Vito Grieco

Personal information
- Date of birth: 6 February 1971 (age 55)
- Place of birth: Molfetta, Italy
- Height: 1.76 m (5 ft 9+1⁄2 in)
- Position: Midfielder

Youth career
- Bari

Senior career*
- Years: Team / Apps / (Gls)
- 1989–1992: Bari / 0 / (0)
- 1989–1990: → Carpi (loan) / 13 / (0)
- 1990–1991: → Molfetta (loan) / 25 / (0)
- 1992–1994: Molfetta / 56 / (4)
- 1994–1996: Fasano / 53 / (1)
- 1996–1997: Casarano / 4 / (0)
- 1997–2000: Crotone / 89 / (13)
- 2000–2002: Modena / 59 / (10)
- 2002–2004: Catania / 71 / (5)
- 2004–2005: Crotone / 17 / (0)
- 2005–2006: Spezia / 39 / (0)
- 2007–2009: Reggiana / 74 / (4)
- 2009–2011: Spezia / 15 / (0)
- Total:  / 515 / (37)

Managerial career
- 2018–2019: Pro Vercelli
- 2019: Sicula Leonzio
- 2020: Sicula Leonzio

= Vito Grieco =

Italian footballer and manager

Vito Grieco (born 6 February 1971) is an Italian professional football manager and former player.

==Playing career==
Born in Molfetta, the Province of Bari, Grieco started his career at Baris. He then played over 100 matches at Serie B, over 150 matches at Serie C1 and over 200 matches at Serie C2.

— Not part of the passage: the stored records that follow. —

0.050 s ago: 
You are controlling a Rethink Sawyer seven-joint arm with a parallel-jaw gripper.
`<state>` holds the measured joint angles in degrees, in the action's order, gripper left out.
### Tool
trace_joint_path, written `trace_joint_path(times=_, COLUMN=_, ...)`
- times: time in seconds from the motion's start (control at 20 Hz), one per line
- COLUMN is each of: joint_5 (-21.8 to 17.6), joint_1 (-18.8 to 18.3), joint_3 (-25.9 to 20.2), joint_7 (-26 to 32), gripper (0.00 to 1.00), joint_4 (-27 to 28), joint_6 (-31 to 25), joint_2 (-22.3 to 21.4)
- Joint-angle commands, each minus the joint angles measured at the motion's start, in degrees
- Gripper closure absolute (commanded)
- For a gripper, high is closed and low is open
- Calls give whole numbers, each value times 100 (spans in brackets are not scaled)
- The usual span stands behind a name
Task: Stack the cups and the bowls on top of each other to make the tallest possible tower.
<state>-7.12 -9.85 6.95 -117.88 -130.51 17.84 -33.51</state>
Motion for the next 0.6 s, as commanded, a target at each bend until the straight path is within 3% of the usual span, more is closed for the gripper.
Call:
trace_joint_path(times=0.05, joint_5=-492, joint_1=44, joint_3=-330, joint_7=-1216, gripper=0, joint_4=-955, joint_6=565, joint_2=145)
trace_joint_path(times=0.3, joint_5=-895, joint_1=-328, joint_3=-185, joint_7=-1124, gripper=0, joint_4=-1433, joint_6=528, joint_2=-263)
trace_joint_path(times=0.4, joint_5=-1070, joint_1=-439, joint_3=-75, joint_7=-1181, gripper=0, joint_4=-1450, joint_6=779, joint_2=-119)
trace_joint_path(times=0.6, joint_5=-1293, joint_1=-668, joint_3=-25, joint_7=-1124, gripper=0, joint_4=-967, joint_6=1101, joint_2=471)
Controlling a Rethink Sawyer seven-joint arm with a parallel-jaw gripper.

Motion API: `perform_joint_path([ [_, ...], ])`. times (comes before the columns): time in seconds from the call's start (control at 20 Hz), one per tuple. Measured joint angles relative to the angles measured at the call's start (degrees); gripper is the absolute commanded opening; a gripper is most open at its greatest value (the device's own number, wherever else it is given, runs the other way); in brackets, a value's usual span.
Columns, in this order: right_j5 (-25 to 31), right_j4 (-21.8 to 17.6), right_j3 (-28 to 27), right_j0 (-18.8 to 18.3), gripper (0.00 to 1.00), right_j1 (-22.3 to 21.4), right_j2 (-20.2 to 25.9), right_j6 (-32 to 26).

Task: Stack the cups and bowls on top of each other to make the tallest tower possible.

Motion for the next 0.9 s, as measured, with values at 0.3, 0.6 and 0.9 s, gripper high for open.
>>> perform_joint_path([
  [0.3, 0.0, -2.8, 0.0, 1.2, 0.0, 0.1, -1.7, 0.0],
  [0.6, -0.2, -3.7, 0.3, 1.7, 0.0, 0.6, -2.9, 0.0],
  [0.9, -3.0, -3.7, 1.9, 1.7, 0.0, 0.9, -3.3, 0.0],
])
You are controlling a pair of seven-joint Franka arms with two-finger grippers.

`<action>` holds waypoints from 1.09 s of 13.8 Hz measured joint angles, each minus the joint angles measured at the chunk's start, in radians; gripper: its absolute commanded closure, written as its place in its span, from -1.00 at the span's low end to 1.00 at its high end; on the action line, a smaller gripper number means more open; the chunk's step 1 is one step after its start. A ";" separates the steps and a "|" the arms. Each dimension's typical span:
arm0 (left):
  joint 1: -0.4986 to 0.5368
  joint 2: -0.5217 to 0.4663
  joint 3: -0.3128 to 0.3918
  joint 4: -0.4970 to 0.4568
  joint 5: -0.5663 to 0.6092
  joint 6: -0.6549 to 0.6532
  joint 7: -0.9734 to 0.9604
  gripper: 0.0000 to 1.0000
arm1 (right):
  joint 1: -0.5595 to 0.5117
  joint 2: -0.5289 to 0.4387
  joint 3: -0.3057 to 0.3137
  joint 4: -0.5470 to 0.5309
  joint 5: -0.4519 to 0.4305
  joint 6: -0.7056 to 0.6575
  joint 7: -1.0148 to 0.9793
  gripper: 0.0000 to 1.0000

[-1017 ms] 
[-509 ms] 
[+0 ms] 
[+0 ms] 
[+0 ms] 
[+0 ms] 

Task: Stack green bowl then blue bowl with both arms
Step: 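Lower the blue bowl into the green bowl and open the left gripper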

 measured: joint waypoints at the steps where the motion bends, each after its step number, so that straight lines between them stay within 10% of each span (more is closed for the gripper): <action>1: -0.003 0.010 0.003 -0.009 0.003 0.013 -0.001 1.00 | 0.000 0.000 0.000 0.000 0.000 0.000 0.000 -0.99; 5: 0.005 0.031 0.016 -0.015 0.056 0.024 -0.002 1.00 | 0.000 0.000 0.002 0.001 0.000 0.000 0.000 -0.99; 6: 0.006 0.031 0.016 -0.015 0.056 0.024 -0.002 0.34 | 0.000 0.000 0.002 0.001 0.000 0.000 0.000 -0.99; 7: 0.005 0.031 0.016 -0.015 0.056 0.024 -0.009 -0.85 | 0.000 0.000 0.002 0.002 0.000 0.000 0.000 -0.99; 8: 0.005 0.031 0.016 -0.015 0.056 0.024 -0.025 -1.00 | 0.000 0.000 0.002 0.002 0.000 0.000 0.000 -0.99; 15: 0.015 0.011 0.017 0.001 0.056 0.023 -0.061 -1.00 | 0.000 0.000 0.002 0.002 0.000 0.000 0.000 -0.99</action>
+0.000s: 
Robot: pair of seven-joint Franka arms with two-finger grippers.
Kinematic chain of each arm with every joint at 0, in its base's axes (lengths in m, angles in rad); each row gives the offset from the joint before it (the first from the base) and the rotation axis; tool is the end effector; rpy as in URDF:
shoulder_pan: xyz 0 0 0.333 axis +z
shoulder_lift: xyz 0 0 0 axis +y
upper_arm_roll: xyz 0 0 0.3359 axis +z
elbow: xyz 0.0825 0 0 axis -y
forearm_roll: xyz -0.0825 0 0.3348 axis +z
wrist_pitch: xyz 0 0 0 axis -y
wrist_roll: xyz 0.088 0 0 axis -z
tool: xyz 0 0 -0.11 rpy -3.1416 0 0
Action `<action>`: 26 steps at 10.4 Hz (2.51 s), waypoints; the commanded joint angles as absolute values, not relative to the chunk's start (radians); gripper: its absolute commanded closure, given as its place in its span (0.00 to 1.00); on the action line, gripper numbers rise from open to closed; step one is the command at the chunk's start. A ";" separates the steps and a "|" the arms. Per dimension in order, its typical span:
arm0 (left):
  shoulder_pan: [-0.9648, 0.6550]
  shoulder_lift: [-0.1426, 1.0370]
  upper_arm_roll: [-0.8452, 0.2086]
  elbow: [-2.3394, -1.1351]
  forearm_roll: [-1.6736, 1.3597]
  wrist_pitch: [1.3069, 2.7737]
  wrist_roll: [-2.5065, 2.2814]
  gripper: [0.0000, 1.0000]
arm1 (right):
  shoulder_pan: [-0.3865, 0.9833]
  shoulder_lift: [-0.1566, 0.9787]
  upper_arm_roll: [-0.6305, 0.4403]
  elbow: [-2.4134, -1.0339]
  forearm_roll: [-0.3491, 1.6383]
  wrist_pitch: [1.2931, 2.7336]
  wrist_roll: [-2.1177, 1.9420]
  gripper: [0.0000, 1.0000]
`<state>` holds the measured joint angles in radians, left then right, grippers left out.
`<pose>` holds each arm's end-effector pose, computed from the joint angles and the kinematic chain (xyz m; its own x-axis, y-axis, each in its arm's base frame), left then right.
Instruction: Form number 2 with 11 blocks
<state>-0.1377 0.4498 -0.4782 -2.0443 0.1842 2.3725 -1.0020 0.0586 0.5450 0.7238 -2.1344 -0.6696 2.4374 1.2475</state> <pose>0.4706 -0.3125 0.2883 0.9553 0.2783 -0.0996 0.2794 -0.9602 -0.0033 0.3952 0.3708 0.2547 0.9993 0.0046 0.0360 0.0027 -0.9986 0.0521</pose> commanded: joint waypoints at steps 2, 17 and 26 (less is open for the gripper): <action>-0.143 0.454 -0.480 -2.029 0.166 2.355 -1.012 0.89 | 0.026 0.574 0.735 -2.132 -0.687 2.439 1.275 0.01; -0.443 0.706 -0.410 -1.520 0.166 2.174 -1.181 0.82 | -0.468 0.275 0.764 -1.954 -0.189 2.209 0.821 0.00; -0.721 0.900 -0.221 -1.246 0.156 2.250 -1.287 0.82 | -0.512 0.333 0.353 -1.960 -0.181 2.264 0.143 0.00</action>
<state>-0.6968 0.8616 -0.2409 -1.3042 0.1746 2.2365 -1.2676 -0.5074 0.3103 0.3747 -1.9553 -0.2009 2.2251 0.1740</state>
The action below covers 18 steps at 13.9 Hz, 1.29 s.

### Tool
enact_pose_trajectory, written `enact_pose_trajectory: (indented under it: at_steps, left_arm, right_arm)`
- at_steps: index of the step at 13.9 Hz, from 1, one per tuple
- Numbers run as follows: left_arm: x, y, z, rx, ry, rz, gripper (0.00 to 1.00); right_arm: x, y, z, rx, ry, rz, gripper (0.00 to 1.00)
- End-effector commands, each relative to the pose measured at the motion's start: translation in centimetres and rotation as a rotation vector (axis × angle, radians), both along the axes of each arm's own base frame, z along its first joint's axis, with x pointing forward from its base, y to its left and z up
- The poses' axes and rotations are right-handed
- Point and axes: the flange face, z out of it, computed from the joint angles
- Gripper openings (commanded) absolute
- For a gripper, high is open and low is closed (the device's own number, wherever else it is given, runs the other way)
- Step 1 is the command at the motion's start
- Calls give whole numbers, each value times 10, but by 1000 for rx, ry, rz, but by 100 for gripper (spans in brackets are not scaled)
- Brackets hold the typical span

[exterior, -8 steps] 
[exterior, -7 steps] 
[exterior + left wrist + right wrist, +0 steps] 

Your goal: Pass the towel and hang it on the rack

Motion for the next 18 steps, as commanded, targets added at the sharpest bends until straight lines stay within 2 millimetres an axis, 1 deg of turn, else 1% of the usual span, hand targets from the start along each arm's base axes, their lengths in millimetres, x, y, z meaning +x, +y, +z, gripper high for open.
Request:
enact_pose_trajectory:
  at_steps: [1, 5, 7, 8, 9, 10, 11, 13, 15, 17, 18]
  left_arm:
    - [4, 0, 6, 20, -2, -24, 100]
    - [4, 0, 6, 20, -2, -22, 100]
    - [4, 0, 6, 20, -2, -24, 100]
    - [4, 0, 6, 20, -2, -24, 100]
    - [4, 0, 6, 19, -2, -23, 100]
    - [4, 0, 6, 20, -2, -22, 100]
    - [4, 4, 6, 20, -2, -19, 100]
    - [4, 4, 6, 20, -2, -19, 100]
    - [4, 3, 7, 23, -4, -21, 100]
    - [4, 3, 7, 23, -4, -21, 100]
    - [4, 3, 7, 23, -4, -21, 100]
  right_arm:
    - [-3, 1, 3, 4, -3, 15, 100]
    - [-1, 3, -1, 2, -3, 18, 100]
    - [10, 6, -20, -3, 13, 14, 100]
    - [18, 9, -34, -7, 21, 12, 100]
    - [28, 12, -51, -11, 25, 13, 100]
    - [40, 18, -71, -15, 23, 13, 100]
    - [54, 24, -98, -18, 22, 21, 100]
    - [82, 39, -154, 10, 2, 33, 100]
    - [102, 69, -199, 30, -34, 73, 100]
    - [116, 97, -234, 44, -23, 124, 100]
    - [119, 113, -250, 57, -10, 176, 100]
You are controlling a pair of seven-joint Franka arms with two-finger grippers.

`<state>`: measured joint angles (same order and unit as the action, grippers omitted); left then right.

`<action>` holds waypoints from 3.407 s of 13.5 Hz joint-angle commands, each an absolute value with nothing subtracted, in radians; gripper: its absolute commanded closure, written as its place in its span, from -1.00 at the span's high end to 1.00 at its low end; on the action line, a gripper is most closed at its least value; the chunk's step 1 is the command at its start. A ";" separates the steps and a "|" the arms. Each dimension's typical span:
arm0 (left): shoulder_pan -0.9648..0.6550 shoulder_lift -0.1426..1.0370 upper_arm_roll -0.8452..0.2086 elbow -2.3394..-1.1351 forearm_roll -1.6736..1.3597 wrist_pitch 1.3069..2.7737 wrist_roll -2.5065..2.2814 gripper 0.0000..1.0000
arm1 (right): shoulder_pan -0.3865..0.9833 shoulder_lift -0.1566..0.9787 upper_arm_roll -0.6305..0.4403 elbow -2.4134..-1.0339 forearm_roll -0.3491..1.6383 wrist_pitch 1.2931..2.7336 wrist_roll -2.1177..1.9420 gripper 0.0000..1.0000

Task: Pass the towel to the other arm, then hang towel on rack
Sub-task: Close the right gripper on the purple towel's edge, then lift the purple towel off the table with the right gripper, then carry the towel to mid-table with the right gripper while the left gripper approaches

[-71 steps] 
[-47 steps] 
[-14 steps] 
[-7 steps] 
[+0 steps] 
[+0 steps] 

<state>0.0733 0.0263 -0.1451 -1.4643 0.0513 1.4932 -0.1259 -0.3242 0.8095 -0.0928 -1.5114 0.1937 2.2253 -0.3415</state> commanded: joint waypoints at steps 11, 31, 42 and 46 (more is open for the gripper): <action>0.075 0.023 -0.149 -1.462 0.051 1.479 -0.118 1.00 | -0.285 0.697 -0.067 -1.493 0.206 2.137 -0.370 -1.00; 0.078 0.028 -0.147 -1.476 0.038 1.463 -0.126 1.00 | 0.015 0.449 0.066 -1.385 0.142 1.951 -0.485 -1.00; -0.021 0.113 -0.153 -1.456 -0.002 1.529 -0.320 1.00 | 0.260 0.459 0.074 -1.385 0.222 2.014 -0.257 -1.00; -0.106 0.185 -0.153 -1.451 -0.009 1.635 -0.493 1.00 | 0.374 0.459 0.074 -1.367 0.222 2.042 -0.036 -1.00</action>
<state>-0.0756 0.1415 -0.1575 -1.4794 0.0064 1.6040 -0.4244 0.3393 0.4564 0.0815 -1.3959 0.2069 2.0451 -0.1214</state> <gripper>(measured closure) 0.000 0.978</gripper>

He won Serie B runner-up in 2002 with Modena, but he was not in the Modena plan in Serie A and sold him to Calcio Catania.

==Coaching career==
On 24 October 2019 he was dismissed by Sicula Leonzio following 4 losses in 5 games. On 13 January 2020, he was hired by Sicula Leonzio once again. The club was dissolved at the end of the 2019–20 season.